Report every line below that holds the word "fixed".

· · · ·

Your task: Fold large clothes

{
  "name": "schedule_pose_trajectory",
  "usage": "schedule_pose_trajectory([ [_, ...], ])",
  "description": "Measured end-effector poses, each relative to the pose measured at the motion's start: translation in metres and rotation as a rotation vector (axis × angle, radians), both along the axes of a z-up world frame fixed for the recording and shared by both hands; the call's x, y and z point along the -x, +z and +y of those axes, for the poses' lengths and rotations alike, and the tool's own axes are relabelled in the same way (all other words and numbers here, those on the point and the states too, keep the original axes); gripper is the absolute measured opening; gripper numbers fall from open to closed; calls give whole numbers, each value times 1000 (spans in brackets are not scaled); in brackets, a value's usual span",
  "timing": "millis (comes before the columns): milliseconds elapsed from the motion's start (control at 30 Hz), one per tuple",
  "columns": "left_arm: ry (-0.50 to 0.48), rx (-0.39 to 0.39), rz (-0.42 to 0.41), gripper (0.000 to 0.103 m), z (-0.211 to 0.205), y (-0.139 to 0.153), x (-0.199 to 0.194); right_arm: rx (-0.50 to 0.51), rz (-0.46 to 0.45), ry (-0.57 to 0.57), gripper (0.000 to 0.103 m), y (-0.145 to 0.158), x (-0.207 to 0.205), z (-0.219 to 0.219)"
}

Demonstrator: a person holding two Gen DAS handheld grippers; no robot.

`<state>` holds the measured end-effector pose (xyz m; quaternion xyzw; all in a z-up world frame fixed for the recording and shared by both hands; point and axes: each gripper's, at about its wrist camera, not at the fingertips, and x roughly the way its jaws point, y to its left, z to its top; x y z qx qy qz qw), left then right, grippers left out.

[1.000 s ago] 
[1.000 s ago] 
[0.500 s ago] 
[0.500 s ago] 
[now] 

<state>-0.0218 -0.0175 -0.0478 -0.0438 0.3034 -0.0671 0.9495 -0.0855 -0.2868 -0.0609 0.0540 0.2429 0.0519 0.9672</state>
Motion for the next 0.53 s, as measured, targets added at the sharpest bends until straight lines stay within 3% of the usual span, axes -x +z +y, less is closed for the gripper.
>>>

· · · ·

- COMPLETED EXERCISE:
  "description": "Measured end-effector poses, each relative to the pose measured at the motion's start: translation in metres and rotation as a rotation vector (axis × angle, radians), both along the axes of a z-up world frame fixed for the recording and shared by both hands; the call's x, y and z point along the -x, +z and +y of those axes, for the poses' lengths and rotations alike, and the tool's own axes are relabelled in the same way (all other words and numbers here, those on the point and the states too, keep the original axes); gripper is the absolute measured opening; gripper numbers fall from open to closed; calls give whole numbers, each value times 1000 (spans in brackets are not scaled); in brackets, a value's usual span",
`<state>` holds the measured end-effector pose (xyz m; quaternion xyzw; all in a z-up world frame fixed for the recording and shared by both hands; point and axes: each gripper's, at about its wrist camera, not at the fingertips, and x roughly the way its jaws point, y to its left, z to its top; x y z qx qy qz qw), left then right, grippers left out.

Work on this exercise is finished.